8.12.5 **Interop Profiles and Mapping Tables Library** enabling adoption without forking, with proofs that overlays preserve invariants.

8.12.6 **AI Assistant Safety and Regression Suites** proving handling segregation, refusal correctness, and provider-switch safety.

8.12.7 **Conformance Evidence Pack Catalog** providing portable, auditable evidence packages suitable for sovereign mirrors, institutional repositories, and cross-node comparability.

***

### 8.13 Praxis

8.13.1 **Standards become operating truth, not narrative artifacts.** A Nexus “standard” is a versioned, testable object tied to evidence and bounded reliance—not a PDF claim.

8.13.2 **Trust scales without central authority.** Independent replication and plugfests produce credibility through reproducible results and disclosed failures, not prestige or institutional branding.

8.13.3 **Sovereignty is preserved.** Interoperability is achieved through invariant semantics, metadata federation, controlled pointer synchronization, and compute-to-data readiness—not centralized data pooling.

8.13.4 **Correction becomes normal, not catastrophic.** Failures trigger corrections, supersessions, migration notes, and retest clocks—maintaining long-term integrity, auditability, and ecosystem learning.

***

### 8.14 Implementation Baselines&#x20;

8.14.1 **Release gates:** implementability/interoperability claims cannot publish without conformance evidence, conformance plan, or explicit non-testable declaration with expiry.

8.14.2 **Vector governance:** vectors are versioned, rights-attested, handling-classified, minimized, and never silently changed.

8.14.3 **Evidence packaging:** every conformance run produces a CEP; restricted CEPs require public-safe abstracts.

8.14.4 **Failure publication:** failures generate public-safe notices + correction lanes + retest clocks by default.

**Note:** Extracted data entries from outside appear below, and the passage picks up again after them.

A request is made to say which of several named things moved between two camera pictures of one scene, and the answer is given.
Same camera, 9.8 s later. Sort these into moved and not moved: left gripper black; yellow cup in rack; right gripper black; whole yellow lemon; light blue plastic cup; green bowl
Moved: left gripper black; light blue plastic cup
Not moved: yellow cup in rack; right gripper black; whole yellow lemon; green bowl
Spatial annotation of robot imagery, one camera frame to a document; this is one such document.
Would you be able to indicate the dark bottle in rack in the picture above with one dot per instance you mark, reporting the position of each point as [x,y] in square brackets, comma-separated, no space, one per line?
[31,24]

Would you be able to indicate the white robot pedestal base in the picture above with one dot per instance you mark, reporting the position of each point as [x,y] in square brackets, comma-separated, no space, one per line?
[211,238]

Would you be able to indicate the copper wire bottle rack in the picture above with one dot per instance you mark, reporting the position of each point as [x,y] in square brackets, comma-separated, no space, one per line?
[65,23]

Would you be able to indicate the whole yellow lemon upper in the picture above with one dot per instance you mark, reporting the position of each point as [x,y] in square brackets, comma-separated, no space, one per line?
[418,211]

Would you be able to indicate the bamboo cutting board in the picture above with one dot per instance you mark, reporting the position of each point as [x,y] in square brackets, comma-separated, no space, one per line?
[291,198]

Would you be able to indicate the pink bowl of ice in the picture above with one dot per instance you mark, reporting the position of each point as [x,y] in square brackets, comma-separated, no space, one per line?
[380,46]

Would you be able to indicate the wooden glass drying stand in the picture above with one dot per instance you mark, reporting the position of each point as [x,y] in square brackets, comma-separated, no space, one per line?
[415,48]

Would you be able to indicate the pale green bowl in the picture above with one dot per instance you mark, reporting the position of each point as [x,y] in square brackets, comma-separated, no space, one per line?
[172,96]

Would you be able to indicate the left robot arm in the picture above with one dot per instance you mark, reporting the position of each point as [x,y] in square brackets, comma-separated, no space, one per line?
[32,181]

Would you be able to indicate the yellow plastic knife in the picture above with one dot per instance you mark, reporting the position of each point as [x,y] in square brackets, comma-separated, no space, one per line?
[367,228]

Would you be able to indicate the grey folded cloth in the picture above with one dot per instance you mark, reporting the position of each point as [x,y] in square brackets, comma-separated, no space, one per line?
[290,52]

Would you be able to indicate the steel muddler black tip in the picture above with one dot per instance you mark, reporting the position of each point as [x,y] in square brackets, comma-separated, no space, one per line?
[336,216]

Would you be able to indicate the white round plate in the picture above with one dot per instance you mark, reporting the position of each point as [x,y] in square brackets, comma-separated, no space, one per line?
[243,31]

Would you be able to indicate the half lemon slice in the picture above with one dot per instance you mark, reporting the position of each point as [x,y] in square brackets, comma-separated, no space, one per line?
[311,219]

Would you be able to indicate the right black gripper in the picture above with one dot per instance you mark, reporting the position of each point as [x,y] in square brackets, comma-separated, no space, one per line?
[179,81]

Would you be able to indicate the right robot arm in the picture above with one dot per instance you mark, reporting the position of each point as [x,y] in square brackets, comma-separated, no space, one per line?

8.14.5 **Cross-node invariants:** object IDs, version semantics, handling inheritance, correction lineage, and current-pointer rules are tested across at least two environments for Tier 3 reproducibility claims.

8.14.6 **Assistant regression discipline:** leakage tests, refusal tests, drift tests, and provider-routing compatibility tests are mandatory for any AI feature enabled in Controlled/Restricted lanes.